Activity » Write again exactly the lines in the listing below, starting at the line with "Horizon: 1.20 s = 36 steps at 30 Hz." and ending at the line with "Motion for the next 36", both included. Pictures are not copied.

Records for this exercise »

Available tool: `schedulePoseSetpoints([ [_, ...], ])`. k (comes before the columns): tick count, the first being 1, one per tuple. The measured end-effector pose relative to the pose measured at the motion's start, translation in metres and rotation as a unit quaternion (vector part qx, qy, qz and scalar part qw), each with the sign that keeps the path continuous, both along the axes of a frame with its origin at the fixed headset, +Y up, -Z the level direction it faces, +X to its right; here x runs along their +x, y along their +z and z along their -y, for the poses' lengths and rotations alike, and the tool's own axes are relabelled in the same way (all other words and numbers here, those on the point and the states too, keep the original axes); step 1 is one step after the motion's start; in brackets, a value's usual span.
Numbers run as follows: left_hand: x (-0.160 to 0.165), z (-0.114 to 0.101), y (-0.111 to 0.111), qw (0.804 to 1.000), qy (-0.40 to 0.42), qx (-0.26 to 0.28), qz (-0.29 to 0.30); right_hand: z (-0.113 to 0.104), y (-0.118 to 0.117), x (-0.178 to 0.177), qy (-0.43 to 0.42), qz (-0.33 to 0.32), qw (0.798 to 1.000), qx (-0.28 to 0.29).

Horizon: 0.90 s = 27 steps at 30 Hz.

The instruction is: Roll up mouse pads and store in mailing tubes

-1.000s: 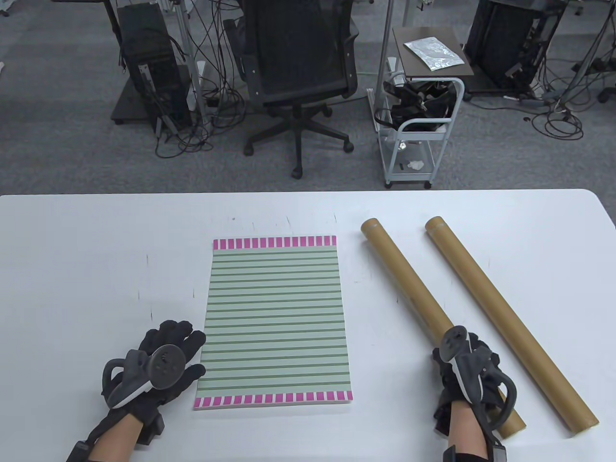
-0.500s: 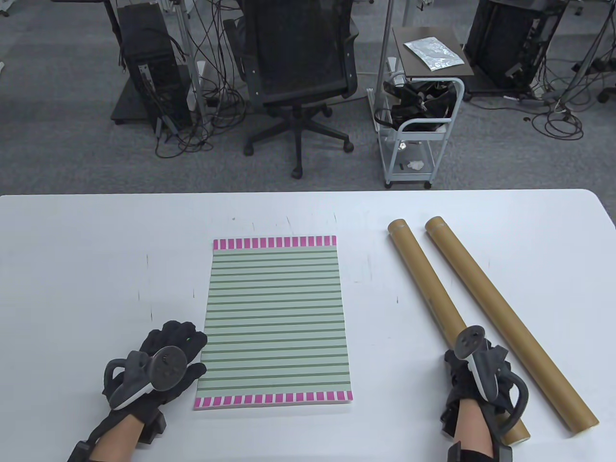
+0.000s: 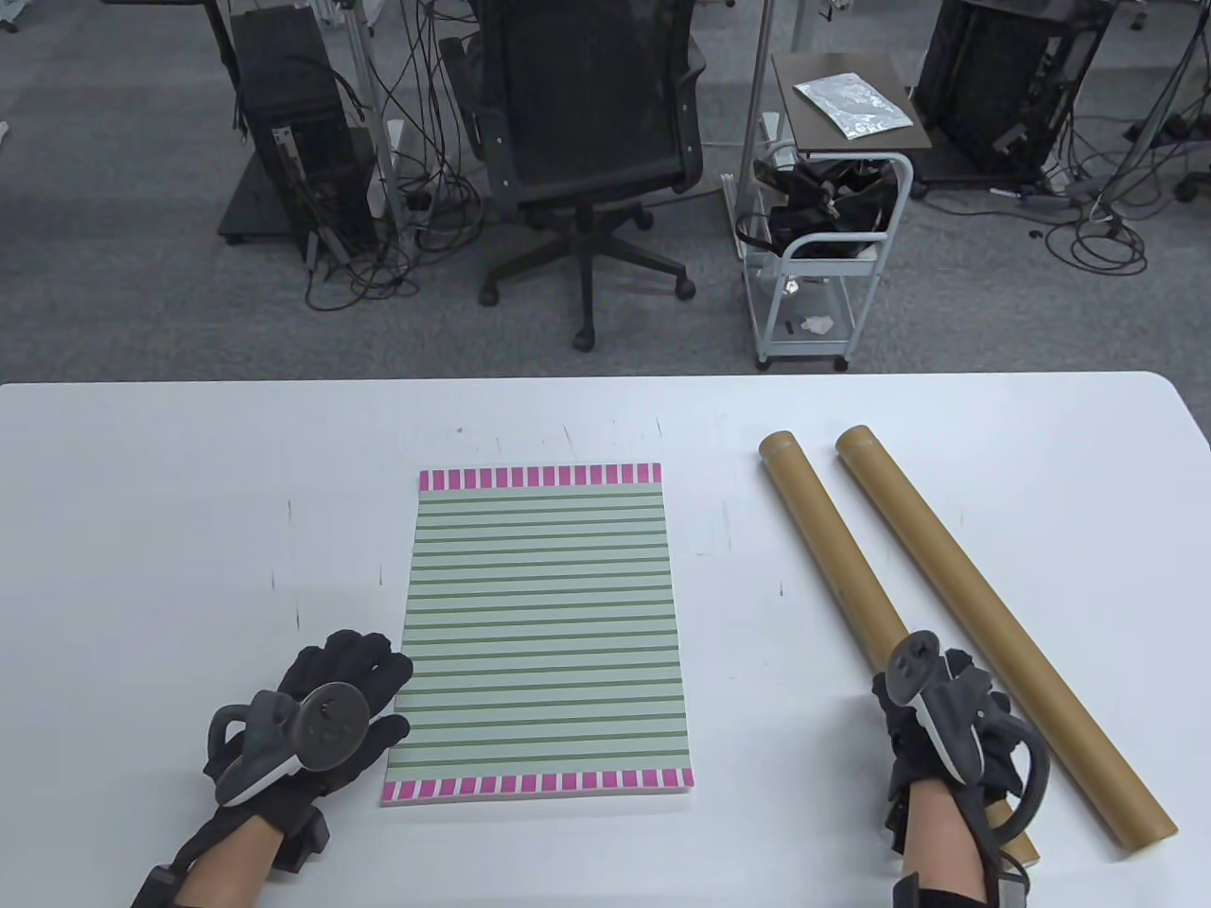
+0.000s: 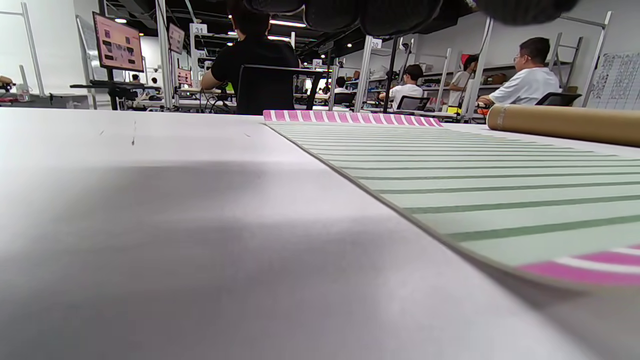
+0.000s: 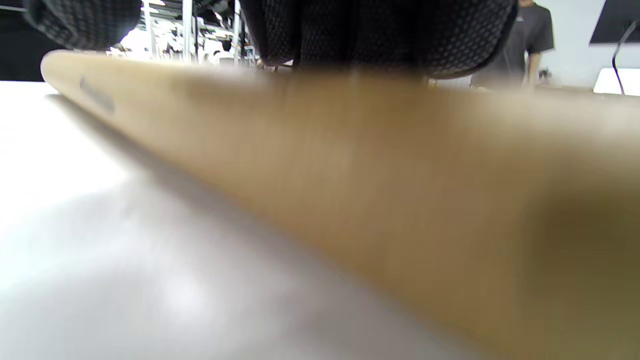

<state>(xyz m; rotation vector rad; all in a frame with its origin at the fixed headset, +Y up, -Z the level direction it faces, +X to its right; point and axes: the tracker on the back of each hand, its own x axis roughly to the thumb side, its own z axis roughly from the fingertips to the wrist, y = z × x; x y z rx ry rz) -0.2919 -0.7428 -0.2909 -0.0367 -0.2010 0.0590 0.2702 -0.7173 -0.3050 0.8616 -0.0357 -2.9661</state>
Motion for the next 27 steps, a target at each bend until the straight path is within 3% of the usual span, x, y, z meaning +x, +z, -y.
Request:
schedulePoseSetpoints([
  [4, 0.000, 0.001, 0.000, 1.000, 0.006, -0.005, -0.001, -0.024, -0.002, 0.028, 0.033, 0.022, 0.999, -0.007],
  [7, -0.002, 0.001, -0.001, 1.000, 0.004, -0.005, -0.008, -0.027, -0.002, 0.054, 0.059, 0.033, 0.997, -0.046],
  [10, -0.007, 0.000, -0.004, 1.000, 0.005, -0.004, -0.025, -0.020, -0.004, 0.081, 0.049, 0.047, 0.992, -0.104],
  [16, -0.021, 0.002, -0.007, 0.998, 0.007, -0.018, -0.054, -0.004, -0.019, 0.117, -0.078, 0.053, 0.981, -0.172],
  [24, -0.027, 0.002, -0.007, 0.998, 0.014, -0.019, -0.065, 0.022, -0.047, 0.117, -0.069, 0.022, 0.976, -0.206],
  [27, -0.025, 0.004, -0.006, 0.998, 0.002, -0.022, -0.063, 0.025, -0.047, 0.110, 0.009, -0.001, 0.979, -0.203],
])
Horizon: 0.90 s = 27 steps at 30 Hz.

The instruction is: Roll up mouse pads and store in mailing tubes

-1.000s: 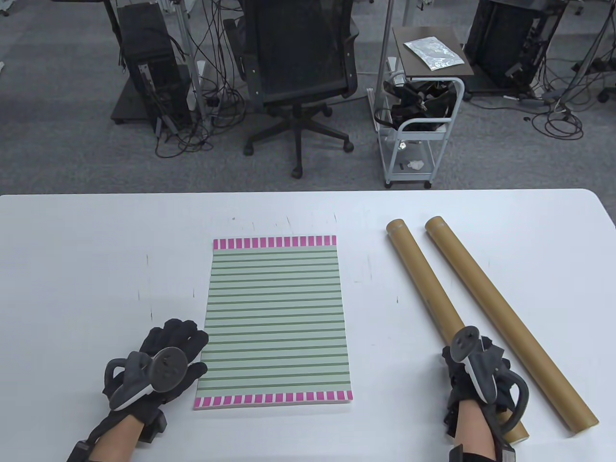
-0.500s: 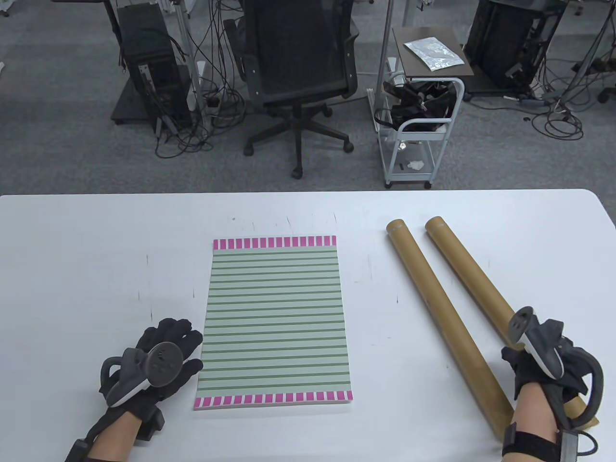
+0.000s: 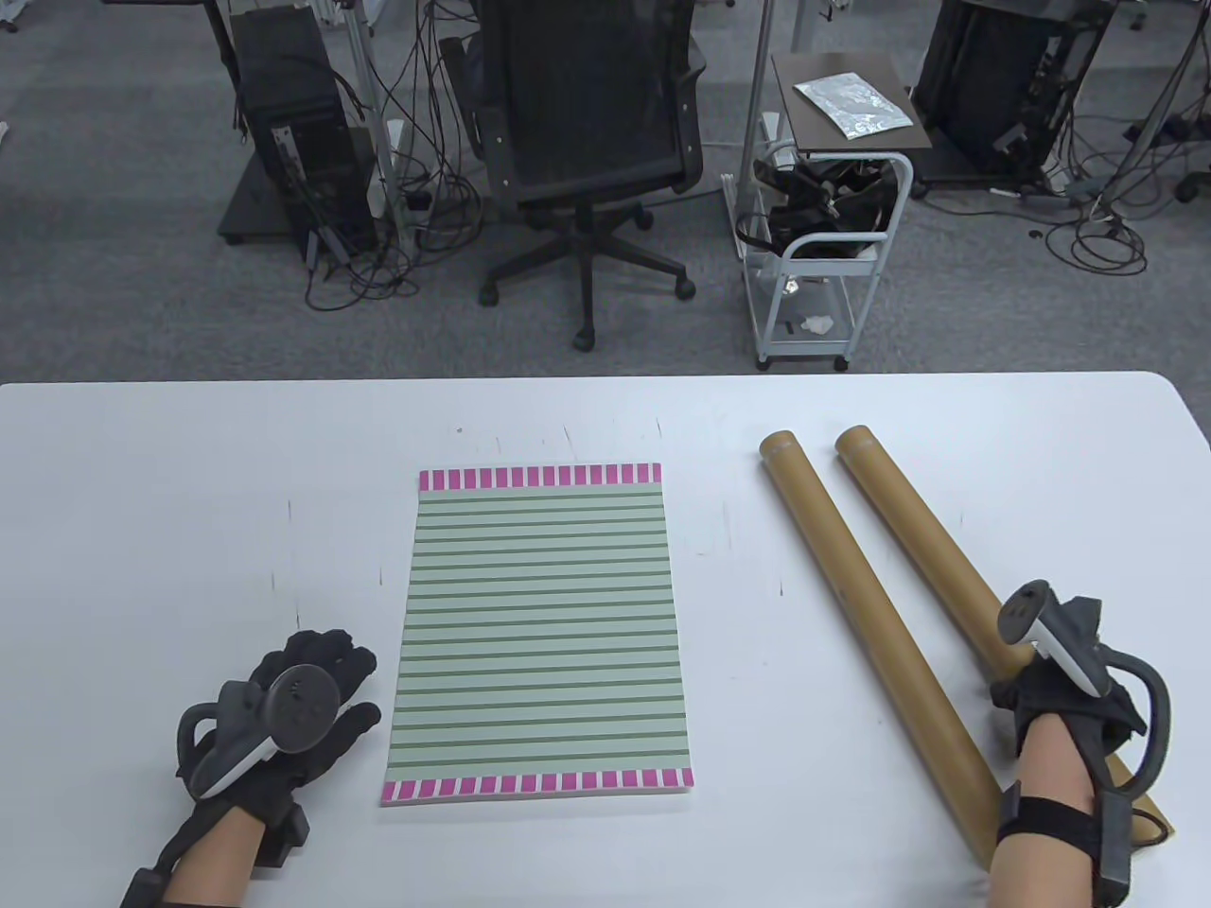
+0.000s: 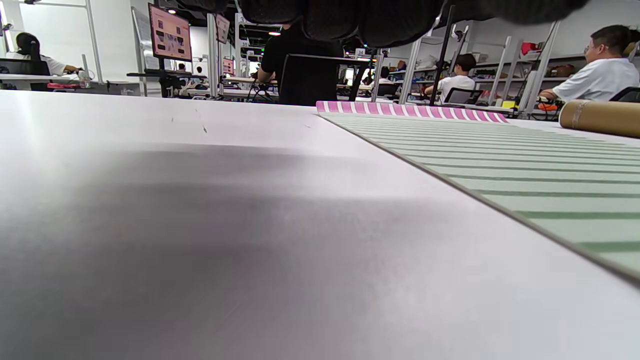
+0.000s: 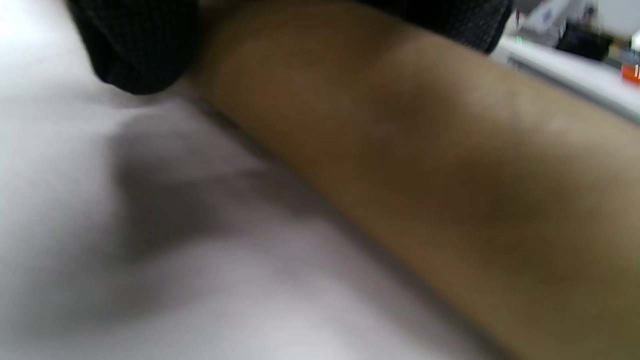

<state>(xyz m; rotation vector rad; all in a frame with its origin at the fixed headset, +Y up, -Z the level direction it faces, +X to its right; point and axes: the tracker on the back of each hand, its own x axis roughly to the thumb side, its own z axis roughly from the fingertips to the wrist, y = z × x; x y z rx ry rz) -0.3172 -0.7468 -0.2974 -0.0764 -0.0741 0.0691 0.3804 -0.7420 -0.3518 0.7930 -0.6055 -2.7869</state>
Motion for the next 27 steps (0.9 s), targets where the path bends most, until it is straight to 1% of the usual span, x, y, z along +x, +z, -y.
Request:
schedulePoseSetpoints([
  [1, 0.000, 0.000, 0.000, 1.000, -0.001, 0.000, 0.001, -0.002, 0.002, -0.002, 0.006, -0.012, 1.000, -0.006],
  [2, 0.000, 0.000, 0.000, 1.000, 0.000, 0.000, 0.001, -0.006, 0.005, -0.004, 0.013, -0.013, 1.000, 0.016],
  [3, 0.000, 0.001, 0.000, 1.000, 0.002, 0.000, 0.002, -0.012, 0.009, -0.007, 0.032, -0.017, 0.998, 0.051],
  [4, 0.000, 0.001, 0.000, 1.000, 0.003, -0.001, 0.003, -0.017, 0.013, -0.010, 0.073, -0.019, 0.994, 0.073],
  [5, 0.000, 0.001, 0.000, 1.000, 0.002, 0.000, 0.004, -0.024, 0.020, -0.009, 0.129, -0.018, 0.989, 0.070],
  [6, 0.000, 0.001, 0.000, 1.000, -0.001, 0.002, 0.005, -0.034, 0.022, -0.011, 0.153, -0.009, 0.986, 0.061],
  [7, 0.000, 0.000, 0.000, 1.000, -0.002, 0.005, 0.006, -0.044, 0.031, -0.008, 0.164, 0.003, 0.984, 0.066],
  [8, 0.001, 0.000, 0.000, 1.000, -0.001, 0.007, 0.008, -0.054, 0.039, -0.006, 0.173, 0.013, 0.981, 0.083],
  [10, 0.002, -0.002, 0.001, 1.000, 0.006, 0.011, 0.012, -0.070, 0.053, -0.008, 0.175, 0.018, 0.976, 0.131],
  [11, 0.003, -0.004, 0.001, 1.000, 0.011, 0.014, 0.014, -0.081, 0.062, -0.012, 0.166, 0.014, 0.969, 0.181],
  [12, 0.004, -0.005, 0.001, 1.000, 0.015, 0.016, 0.016, -0.088, 0.066, -0.017, 0.153, 0.007, 0.963, 0.222],
  [13, 0.005, -0.005, 0.002, 0.999, 0.024, 0.018, 0.019, -0.095, 0.070, -0.025, 0.137, -0.009, 0.956, 0.261],
  [14, 0.005, -0.005, 0.002, 0.999, 0.032, 0.017, 0.021, -0.100, 0.073, -0.033, 0.125, -0.023, 0.952, 0.279],
  [15, 0.006, -0.005, 0.002, 0.998, 0.048, 0.015, 0.025, -0.105, 0.077, -0.049, 0.111, -0.056, 0.943, 0.310],
  [18, 0.004, -0.006, 0.004, 0.994, 0.100, 0.009, 0.032, -0.105, 0.084, -0.094, 0.110, -0.142, 0.918, 0.354],
  [20, 0.002, -0.007, 0.006, 0.988, 0.153, 0.010, 0.030, -0.099, 0.089, -0.127, 0.119, -0.198, 0.896, 0.380],
  [21, 0.002, -0.009, 0.006, 0.984, 0.175, 0.013, 0.034, -0.095, 0.091, -0.141, 0.119, -0.214, 0.888, 0.390],
  [22, 0.001, -0.011, 0.007, 0.978, 0.205, 0.012, 0.041, -0.087, 0.092, -0.155, 0.107, -0.236, 0.882, 0.394],
  [24, 0.002, -0.012, 0.008, 0.961, 0.273, 0.006, 0.053, -0.070, 0.095, -0.179, 0.113, -0.271, 0.868, 0.400],
  [25, 0.003, -0.012, 0.008, 0.954, 0.294, 0.004, 0.058, -0.065, 0.096, -0.184, 0.118, -0.281, 0.864, 0.402],
  [26, 0.004, -0.011, 0.008, 0.941, 0.330, -0.004, 0.068, -0.062, 0.095, -0.193, 0.127, -0.312, 0.861, 0.380],
  [27, 0.005, -0.011, 0.008, 0.934, 0.350, -0.011, 0.072, -0.061, 0.096, -0.197, 0.128, -0.324, 0.856, 0.381],
])
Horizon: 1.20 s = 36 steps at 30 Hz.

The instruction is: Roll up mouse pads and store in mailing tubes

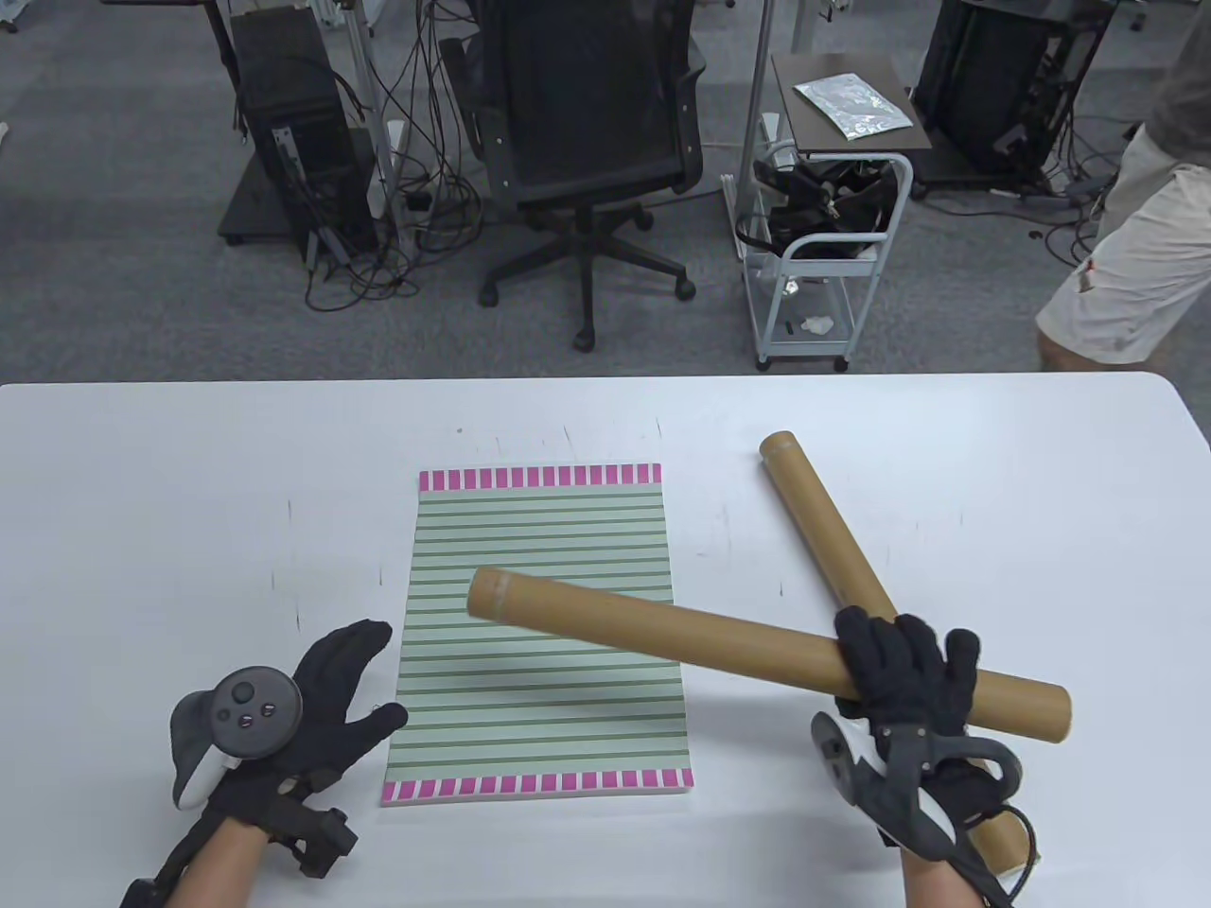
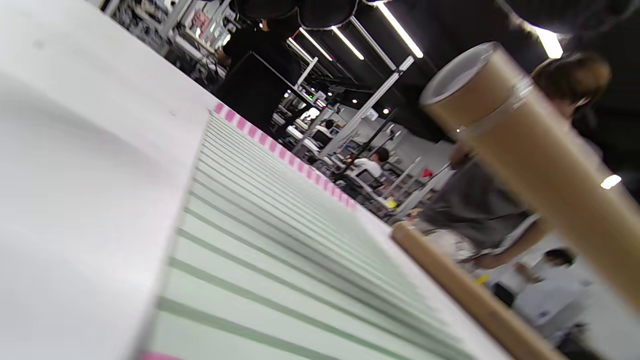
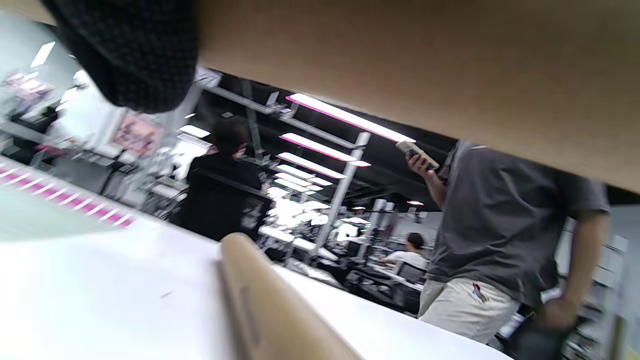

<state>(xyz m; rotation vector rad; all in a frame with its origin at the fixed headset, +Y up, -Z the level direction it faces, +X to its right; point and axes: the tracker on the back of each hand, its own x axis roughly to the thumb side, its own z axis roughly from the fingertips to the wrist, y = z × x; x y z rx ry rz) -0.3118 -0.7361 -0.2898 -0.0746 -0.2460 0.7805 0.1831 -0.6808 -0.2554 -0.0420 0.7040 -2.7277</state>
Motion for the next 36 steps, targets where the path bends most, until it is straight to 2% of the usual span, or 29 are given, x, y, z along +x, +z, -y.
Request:
schedulePoseSetpoints([
  [2, 0.004, 0.003, -0.004, 0.999, 0.037, -0.027, 0.024, 0.003, 0.003, -0.009, 0.012, -0.018, 1.000, 0.007],
  [5, 0.011, 0.013, -0.005, 0.995, 0.067, -0.063, 0.048, 0.011, 0.005, -0.018, 0.001, -0.050, 0.999, -0.012],
  [14, 0.018, 0.004, 0.003, 0.993, 0.117, -0.027, 0.000, 0.016, 0.008, -0.021, 0.005, -0.064, 0.998, -0.008],
  [16, 0.017, 0.006, 0.002, 0.986, 0.157, -0.046, 0.024, 0.017, 0.007, -0.018, 0.002, -0.061, 0.998, -0.011],
  [20, 0.018, 0.016, -0.002, 0.943, 0.302, -0.105, 0.092, 0.018, 0.003, -0.012, -0.017, -0.053, 0.998, -0.025],
  [22, 0.018, 0.019, -0.003, 0.934, 0.325, -0.115, 0.096, 0.018, 0.002, -0.010, -0.018, -0.051, 0.998, -0.025],
  [26, 0.017, 0.019, -0.004, 0.947, 0.289, -0.110, 0.088, 0.019, 0.001, -0.009, -0.019, -0.051, 0.998, -0.022],
  [29, 0.012, 0.017, -0.005, 0.948, 0.288, -0.106, 0.080, 0.018, 0.000, -0.008, -0.025, -0.051, 0.998, -0.025],
  [30, 0.010, 0.015, -0.006, 0.951, 0.282, -0.100, 0.074, 0.019, -0.001, -0.008, -0.024, -0.050, 0.998, -0.024],
  [32, 0.002, 0.006, -0.006, 0.976, 0.199, -0.070, 0.043, 0.020, -0.002, -0.006, -0.014, -0.041, 0.999, -0.024],
  [33, -0.004, 0.001, -0.005, 0.995, 0.094, -0.035, 0.018, 0.020, -0.003, -0.005, -0.017, -0.038, 0.999, -0.025],
  [34, -0.007, -0.003, -0.005, 1.000, -0.025, -0.003, -0.015, 0.020, -0.004, -0.004, -0.023, -0.033, 0.999, -0.027],
  [36, -0.010, -0.005, -0.004, 0.978, -0.198, 0.021, -0.056, 0.020, -0.005, -0.002, -0.026, -0.027, 0.999, -0.025],
])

Result for this exercise »
Horizon: 1.20 s = 36 steps at 30 Hz.

The instruction is: Roll up mouse pads and store in mailing tubes


<state>(xyz m; rotation vector rad; all in a frame with its origin at the fixed headset, +Y up, -Z the level direction it faces, +X to its right; point and axes: the tracker on the back of each hand, its own x axis roughly to the thumb side, its own z axis roughly from the fingertips to the wrist, y = z × x; x y z rx ry rz) -0.3118 -0.7361 -0.2898 -0.0746 -0.2460 0.7805 0.1831 -0.6808 -0.2554 -0.0420 0.7040 -2.7277</state>
Motion for the next 36 steps, targets where the path bends most, until it is straight to 2% of the usual span, or 29 are given, x, y, z along +x, +z, -y.

No more output is required for this exercise.